**COLLECTED MATERIAL**

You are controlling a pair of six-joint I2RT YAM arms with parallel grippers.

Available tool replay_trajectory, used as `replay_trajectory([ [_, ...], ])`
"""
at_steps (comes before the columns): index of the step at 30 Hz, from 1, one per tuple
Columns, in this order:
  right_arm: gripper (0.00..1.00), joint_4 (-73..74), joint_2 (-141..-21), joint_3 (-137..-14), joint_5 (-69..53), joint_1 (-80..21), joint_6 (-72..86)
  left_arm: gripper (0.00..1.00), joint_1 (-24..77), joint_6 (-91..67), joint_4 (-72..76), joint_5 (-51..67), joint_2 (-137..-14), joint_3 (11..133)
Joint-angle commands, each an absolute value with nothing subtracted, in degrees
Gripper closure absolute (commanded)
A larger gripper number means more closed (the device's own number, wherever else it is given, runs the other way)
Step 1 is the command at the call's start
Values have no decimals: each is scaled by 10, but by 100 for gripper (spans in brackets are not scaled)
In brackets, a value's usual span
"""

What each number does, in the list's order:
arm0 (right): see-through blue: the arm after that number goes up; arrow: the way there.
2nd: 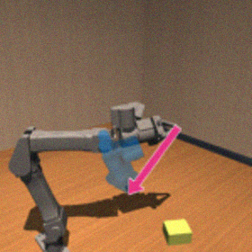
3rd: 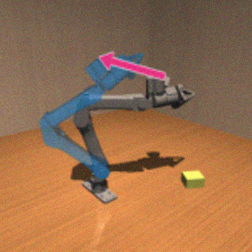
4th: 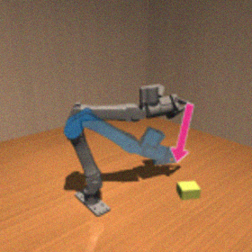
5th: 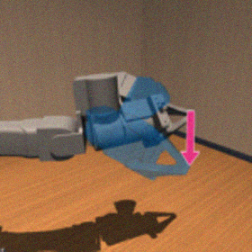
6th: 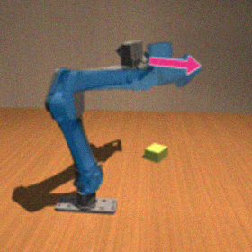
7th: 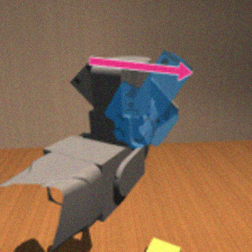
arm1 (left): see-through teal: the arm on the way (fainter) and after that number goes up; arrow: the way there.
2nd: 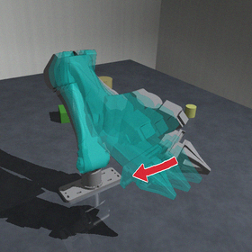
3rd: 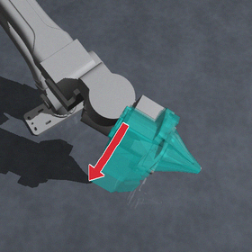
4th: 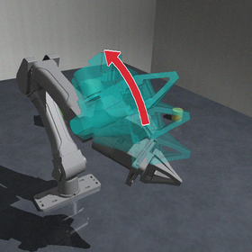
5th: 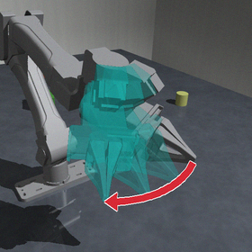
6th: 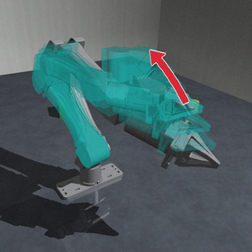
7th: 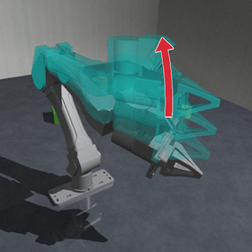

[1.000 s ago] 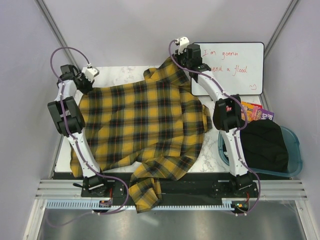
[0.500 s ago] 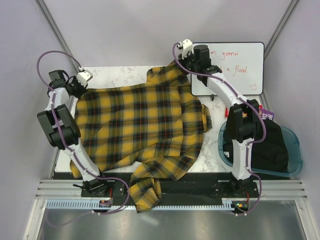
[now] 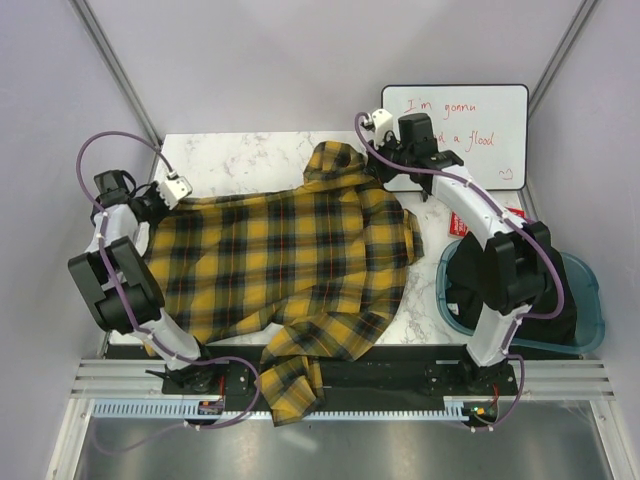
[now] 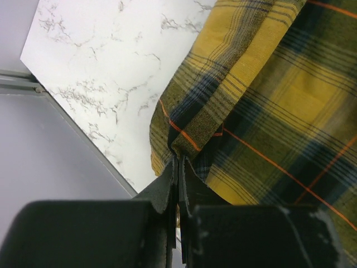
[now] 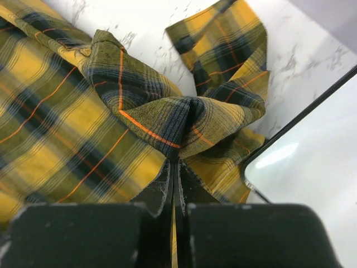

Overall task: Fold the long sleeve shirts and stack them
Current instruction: Fold the shirt

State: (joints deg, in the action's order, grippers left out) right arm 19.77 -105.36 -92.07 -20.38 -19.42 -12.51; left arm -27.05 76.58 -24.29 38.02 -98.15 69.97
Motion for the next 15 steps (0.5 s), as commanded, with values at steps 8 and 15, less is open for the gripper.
replay_trajectory([
  [8,100,254,-941,-842,-231,-211,-134,98,-292,899,-297,410,-885,629],
  [15,100,271,-902,-778,-229,-237,-121,98,-293,926,-308,404,-865,599],
])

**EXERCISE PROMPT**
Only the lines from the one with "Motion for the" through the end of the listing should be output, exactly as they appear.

**EXERCISE SOLUTION**
Motion for the next 15 steps (0.5 s), as commanded, with values at steps 8 and 15, less is open for the gripper.
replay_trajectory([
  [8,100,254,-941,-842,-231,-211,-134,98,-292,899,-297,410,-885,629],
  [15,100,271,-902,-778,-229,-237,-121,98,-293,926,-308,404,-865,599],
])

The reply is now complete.